For every line of the material below, check for the string "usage" and return the line if it is there.
+---+
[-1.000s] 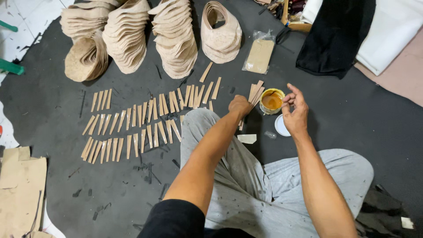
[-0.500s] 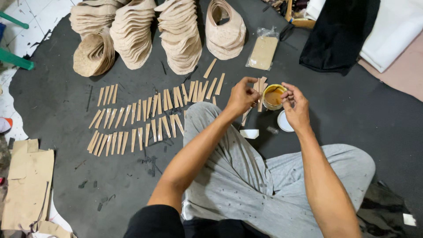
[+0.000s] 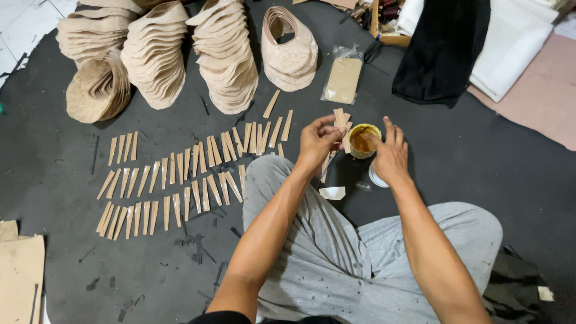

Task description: The person sits on the floor of a workshop and applies glue to flat wooden strips one at a time, dipping or spreading glue from an open container, then lays each coated strip in rows on the floor. Stacks of shaped shoe upper components sit nearby as the person works through the pile of strips.

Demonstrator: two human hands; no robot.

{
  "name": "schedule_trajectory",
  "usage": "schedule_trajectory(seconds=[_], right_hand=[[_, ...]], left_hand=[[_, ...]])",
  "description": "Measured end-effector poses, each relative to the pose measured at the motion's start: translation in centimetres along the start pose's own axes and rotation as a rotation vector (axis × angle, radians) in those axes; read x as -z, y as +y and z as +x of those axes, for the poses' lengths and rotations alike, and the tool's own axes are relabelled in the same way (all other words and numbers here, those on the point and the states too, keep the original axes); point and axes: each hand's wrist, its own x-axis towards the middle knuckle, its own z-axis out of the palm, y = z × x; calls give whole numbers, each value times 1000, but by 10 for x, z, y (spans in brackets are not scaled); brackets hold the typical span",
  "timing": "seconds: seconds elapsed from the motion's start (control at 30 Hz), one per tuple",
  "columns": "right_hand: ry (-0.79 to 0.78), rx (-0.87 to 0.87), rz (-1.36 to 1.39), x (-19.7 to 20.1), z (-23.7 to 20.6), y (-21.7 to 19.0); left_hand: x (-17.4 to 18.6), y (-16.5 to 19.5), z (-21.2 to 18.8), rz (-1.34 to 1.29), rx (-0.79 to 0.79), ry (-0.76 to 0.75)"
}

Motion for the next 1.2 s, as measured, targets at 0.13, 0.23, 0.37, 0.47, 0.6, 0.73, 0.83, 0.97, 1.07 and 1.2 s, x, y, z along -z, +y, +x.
schedule_trajectory(seconds=[0.13,0.23,0.37,0.47,0.6,0.73,0.83,0.97,1.07,1.2], right_hand=[[-147,2,-142,-5,8,-3],[27,78,-106,-8,2,4],[12,47,-53,-9,-9,14],[72,67,-51,-7,-13,19],[36,17,-50,-2,-11,18],[-3,-89,328,7,-12,18],[43,-53,1192,9,-8,17],[54,-15,1122,9,-11,15],[51,-28,1098,9,-11,15],[63,-11,980,10,-10,15]], left_hand=[[2,-3,7,-63,93,-16],[5,-10,11,-109,119,-58],[4,-12,13,-138,147,-105],[2,-6,9,-77,208,-78],[-2,2,1,-58,205,-92],[-6,2,-2,-36,178,-149],[-8,1,-5,23,185,-168],[-14,2,-10,77,211,-214],[-18,1,-13,102,224,-245],[-18,-2,-13,93,226,-279]])
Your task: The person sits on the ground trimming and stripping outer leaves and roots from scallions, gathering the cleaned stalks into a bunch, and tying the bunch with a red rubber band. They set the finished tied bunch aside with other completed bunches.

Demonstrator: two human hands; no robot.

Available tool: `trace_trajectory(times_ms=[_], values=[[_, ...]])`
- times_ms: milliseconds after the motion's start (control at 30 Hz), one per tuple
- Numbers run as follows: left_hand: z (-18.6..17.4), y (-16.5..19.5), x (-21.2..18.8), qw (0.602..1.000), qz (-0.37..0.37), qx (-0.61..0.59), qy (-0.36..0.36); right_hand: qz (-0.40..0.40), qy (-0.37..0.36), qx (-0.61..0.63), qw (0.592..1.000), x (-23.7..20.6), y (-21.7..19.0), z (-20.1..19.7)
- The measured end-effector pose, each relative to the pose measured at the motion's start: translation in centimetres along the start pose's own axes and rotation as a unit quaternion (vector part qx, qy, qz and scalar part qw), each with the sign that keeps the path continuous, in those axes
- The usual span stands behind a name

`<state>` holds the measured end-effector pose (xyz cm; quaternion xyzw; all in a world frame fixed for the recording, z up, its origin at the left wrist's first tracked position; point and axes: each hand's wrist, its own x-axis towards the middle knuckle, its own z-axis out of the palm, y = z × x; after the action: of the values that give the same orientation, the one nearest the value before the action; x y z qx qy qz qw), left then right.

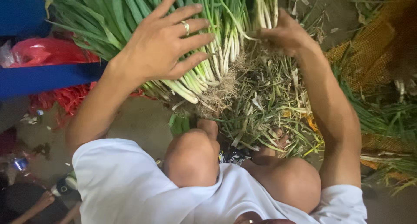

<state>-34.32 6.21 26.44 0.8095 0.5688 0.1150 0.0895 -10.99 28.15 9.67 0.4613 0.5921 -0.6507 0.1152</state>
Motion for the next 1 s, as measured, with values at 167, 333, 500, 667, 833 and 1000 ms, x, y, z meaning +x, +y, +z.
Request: trace_trajectory(times_ms=[167, 333, 500, 667, 833, 1000], values=[[-1.3, 0.7, -2.4, 1.0, -0.004, 0.003, 0.023, -0.046, 0.032, 0.053, 0.997, -1.8, 0.1, -1.9], [-0.3, -0.5, -5.0, 0.996, 0.001, 0.037, 0.079, -0.075, 0.128, 0.383, 0.912, -4.8, 1.8, -2.3], [1.9, -2.6, -6.6, 0.983, 0.059, 0.101, 0.139, -0.229, -0.263, 0.703, 0.619, -11.0, 1.4, 1.0], [2.3, -3.0, -7.7, 0.97, 0.086, 0.12, 0.192, -0.199, 0.047, 0.738, 0.643, -16.4, 4.8, 2.7], [2.5, -2.6, -9.7, 0.98, 0.045, 0.086, 0.173, -0.327, 0.059, 0.67, 0.663, -21.3, 7.7, -2.3], [4.3, -3.2, -10.5, 0.965, 0.05, 0.107, 0.233, -0.321, 0.244, 0.435, 0.805, -22.8, 2.4, -5.1]])
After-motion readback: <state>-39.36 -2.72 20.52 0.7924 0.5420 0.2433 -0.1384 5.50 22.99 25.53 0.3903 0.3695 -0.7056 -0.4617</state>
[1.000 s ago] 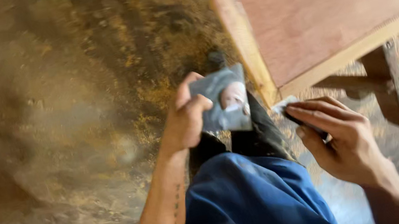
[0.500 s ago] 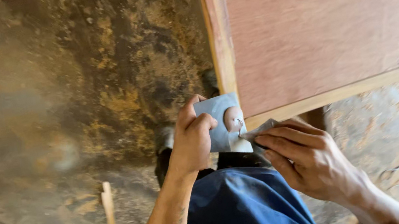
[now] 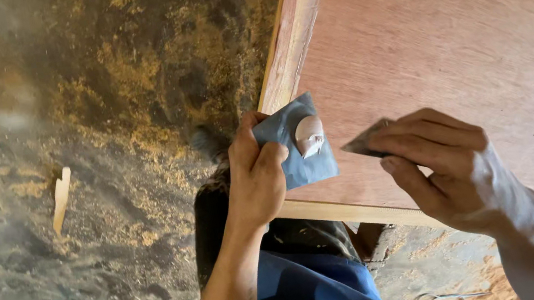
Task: The person holds a dark spreader pad loaded with white wood filler and spreads the filler along the seams and edges of a plywood panel frame, working around the panel. They then scoop more filler from a can with a wooden spatula onto the spreader pad.
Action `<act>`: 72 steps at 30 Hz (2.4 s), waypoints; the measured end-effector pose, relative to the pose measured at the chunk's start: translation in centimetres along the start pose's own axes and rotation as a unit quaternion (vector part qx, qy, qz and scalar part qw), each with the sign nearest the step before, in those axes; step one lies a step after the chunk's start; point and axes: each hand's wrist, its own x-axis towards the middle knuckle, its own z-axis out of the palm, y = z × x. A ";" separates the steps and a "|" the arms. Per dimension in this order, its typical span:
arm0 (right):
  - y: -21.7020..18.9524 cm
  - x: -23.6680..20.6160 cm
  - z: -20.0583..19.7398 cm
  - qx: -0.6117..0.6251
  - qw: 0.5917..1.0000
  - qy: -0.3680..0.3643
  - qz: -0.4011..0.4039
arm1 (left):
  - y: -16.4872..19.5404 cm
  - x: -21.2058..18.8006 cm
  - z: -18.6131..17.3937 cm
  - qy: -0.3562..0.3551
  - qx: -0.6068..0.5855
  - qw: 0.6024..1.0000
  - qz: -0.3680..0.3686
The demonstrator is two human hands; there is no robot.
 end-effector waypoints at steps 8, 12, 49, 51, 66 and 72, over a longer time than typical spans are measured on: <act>-3.1 2.7 1.4 -0.080 0.995 -0.020 -0.057 | 1.3 -1.4 -0.3 0.011 -0.007 1.000 -0.001; -4.7 2.9 2.3 -0.077 0.995 -0.030 -0.051 | 1.6 -2.4 -0.7 0.043 -0.010 0.999 0.002; 3.3 9.5 6.3 -0.441 0.844 -0.201 -0.232 | -15.8 6.1 -0.4 0.217 -0.553 0.801 0.067; 4.1 10.7 6.0 -0.452 0.833 -0.190 -0.255 | -15.6 7.2 0.2 0.240 -0.521 0.815 0.084; 9.6 11.7 4.7 -0.454 0.824 -0.195 -0.277 | -15.6 9.0 1.6 0.300 -0.453 0.835 0.090; 9.9 13.4 3.1 -0.456 0.821 -0.191 -0.284 | -15.6 8.9 1.6 0.294 -0.461 0.833 0.091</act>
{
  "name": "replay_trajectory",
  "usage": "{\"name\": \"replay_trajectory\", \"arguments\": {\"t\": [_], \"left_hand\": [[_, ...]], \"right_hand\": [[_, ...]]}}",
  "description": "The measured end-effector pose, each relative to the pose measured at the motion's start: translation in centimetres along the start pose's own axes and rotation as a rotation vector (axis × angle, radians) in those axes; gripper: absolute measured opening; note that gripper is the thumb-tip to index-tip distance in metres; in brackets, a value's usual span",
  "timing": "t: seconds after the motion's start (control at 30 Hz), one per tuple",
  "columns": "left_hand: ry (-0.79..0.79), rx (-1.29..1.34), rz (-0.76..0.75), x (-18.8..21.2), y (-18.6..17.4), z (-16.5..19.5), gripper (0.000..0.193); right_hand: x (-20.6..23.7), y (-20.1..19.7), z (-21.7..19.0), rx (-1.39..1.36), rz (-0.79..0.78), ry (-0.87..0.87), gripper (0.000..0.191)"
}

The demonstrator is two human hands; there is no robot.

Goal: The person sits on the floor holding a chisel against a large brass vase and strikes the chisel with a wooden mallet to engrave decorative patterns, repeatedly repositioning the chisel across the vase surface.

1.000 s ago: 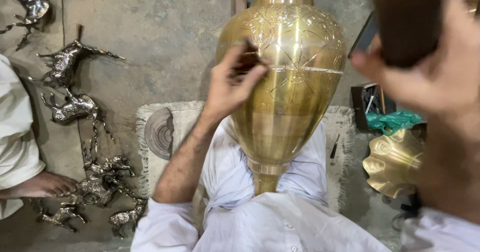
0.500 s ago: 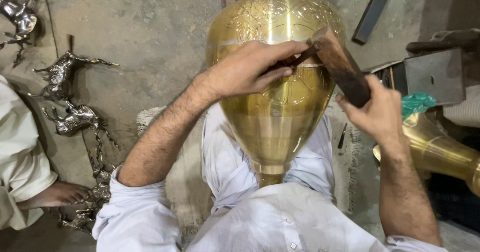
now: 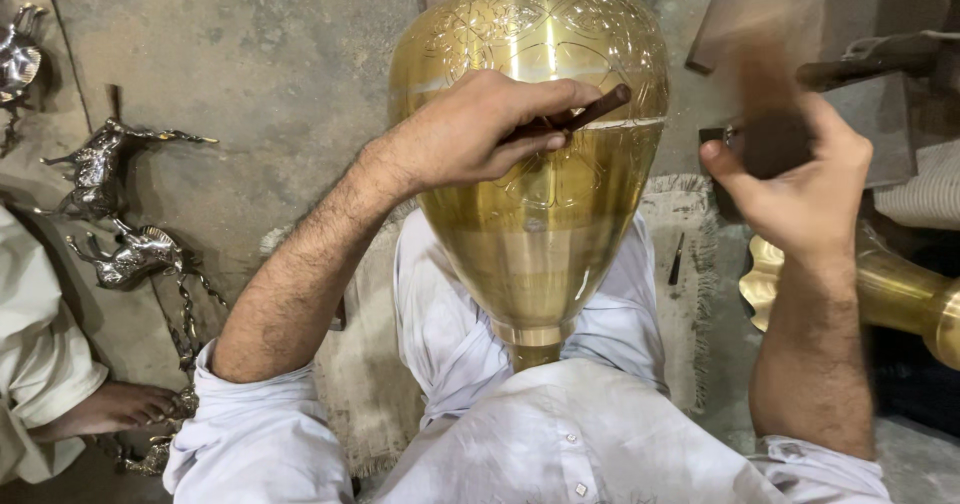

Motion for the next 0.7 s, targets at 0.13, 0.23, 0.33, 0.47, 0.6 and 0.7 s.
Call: {"name": "replay_trajectory", "arguments": {"t": [0.13, 0.23, 0.33, 0.47, 0.6, 0.7], "left_hand": [[-0.009, -0.003, -0.015, 0.1, 0.0, -0.1, 0.045], [-0.038, -0.052, -0.027, 0.1, 0.3, -0.5, 0.047], [-0.057, -0.033, -0.004, 0.3, 0.4, -0.9, 0.046], [0.01, -0.019, 0.029, 0.3, 0.3, -0.9, 0.046], [-0.032, -0.023, 0.014, 0.1, 0.2, -1.0, 0.046], [-0.033, -0.028, 0.005, -0.1, 0.2, -0.8, 0.045]], "right_hand": [[0.0, 0.3, 0.7, -0.114, 0.032, 0.031, 0.025], [0.1, 0.6, 0.8, 0.143, -0.029, -0.139, 0.024], [-0.1, 0.5, 1.2, -0.373, -0.029, 0.116, 0.024], [-0.7, 0.3, -0.5, -0.061, -0.02, 0.04, 0.031], [-1.4, 0.0, -1.7, 0.277, 0.023, -0.081, 0.03], [-1.4, 0.2, -0.5, -0.226, 0.002, 0.125, 0.019]]}}
Point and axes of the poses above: each hand's wrist, its own x-axis away from the middle knuckle, its own y-axis out of the palm, z = x × y, the point moved 4 cm from there along -x, towards the middle knuckle, and after that the axes turned 10 degrees about z, right-handed, at the moved point
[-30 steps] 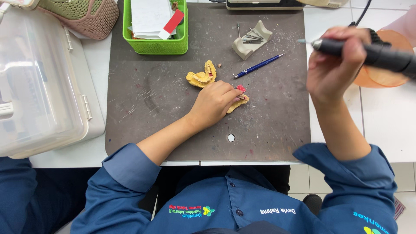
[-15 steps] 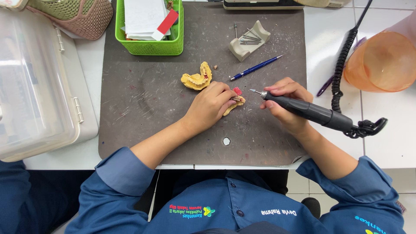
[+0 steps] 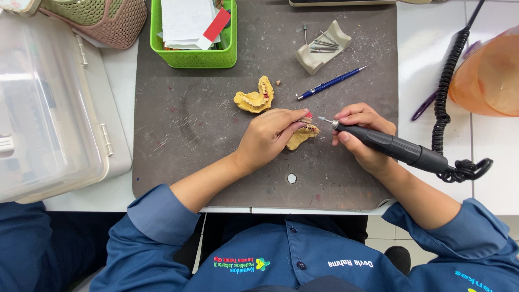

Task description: The person cleans a dental prosthesis with a toothbrush, then uses a rotary tool to grind and shape a small red component. They repeatedly fit the component into the prosthesis to check alignment and continue refining the fit.

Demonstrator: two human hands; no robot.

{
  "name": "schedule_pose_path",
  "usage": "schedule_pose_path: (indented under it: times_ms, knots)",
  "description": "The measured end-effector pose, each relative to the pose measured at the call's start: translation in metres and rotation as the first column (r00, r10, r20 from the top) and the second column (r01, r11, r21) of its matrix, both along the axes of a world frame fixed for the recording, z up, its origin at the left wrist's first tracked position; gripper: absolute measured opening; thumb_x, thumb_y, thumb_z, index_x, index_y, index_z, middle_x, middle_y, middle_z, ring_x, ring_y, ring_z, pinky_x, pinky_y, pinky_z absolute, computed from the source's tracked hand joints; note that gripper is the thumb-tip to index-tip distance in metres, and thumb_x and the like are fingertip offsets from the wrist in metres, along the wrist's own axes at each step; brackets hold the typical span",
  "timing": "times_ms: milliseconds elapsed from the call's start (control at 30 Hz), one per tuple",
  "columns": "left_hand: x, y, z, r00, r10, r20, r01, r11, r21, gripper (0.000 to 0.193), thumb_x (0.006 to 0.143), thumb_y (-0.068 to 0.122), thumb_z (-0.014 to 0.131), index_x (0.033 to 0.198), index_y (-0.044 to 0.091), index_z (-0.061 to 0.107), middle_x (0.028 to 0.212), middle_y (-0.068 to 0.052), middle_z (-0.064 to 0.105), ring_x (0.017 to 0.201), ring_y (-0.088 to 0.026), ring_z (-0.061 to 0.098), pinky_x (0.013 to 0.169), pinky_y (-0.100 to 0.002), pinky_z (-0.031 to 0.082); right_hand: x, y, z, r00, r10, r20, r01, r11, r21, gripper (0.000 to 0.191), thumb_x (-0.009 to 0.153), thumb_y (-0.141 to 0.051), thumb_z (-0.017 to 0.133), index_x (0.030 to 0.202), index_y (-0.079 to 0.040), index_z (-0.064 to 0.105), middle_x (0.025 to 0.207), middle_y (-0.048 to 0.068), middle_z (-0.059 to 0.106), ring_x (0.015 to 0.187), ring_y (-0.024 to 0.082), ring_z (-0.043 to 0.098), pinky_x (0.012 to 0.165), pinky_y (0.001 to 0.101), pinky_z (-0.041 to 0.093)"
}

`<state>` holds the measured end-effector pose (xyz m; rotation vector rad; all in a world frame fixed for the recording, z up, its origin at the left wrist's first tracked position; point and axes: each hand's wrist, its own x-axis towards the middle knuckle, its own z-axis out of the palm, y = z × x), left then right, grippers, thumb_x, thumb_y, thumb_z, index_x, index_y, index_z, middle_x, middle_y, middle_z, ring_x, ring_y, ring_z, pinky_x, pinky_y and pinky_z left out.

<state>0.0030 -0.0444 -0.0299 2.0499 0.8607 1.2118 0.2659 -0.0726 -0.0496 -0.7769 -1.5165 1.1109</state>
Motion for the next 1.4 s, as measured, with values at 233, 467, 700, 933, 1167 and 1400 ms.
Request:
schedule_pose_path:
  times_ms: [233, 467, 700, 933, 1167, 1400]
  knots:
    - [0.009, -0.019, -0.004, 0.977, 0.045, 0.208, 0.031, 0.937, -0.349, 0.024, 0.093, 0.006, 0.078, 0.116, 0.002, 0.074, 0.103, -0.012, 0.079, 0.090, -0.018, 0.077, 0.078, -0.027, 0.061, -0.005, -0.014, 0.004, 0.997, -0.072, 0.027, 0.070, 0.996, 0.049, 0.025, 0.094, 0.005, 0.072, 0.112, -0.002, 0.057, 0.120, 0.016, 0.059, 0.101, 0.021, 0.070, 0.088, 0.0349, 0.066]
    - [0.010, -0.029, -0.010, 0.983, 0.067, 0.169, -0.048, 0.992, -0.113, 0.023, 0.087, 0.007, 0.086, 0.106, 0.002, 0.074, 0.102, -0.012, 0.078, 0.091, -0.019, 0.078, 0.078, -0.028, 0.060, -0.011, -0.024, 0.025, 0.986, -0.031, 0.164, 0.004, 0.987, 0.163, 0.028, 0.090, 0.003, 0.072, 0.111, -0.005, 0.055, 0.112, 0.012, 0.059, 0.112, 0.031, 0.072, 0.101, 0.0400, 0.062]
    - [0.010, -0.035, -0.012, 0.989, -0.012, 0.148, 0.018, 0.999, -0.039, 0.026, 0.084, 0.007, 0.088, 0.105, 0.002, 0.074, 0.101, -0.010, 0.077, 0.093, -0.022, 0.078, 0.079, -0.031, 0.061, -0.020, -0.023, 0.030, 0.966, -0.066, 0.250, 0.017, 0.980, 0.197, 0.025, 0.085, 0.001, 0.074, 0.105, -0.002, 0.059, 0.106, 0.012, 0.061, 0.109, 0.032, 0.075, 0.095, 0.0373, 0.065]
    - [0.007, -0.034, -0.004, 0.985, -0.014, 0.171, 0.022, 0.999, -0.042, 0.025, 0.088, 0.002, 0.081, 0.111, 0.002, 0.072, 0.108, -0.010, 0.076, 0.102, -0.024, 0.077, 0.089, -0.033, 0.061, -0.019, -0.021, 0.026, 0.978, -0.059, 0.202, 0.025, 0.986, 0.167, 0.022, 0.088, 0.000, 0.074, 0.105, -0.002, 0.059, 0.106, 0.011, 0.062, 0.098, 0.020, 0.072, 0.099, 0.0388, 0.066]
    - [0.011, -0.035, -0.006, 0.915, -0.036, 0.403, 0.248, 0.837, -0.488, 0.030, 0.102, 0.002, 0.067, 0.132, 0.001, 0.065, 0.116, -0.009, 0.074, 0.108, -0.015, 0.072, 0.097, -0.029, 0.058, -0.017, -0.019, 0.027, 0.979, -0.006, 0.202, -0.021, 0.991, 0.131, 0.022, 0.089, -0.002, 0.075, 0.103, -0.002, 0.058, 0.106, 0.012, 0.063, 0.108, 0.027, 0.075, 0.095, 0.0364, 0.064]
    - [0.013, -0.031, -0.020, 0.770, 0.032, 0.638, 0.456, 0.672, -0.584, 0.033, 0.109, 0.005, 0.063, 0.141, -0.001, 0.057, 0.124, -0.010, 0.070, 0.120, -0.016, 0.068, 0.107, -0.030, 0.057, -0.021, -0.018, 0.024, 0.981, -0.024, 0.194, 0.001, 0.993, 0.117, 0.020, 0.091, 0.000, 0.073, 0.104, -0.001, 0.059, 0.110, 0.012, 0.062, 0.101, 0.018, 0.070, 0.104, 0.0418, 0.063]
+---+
▶ Answer box
  "usage": "schedule_trajectory(seconds=[_], right_hand=[[_, ...]], left_hand=[[_, ...]])",
  "usage": "{\"name\": \"replay_trajectory\", \"arguments\": {\"t\": [_], \"left_hand\": [[_, ...]], \"right_hand\": [[_, ...]]}}",
  "usage": "schedule_pose_path: (indented under it: times_ms, knots)",

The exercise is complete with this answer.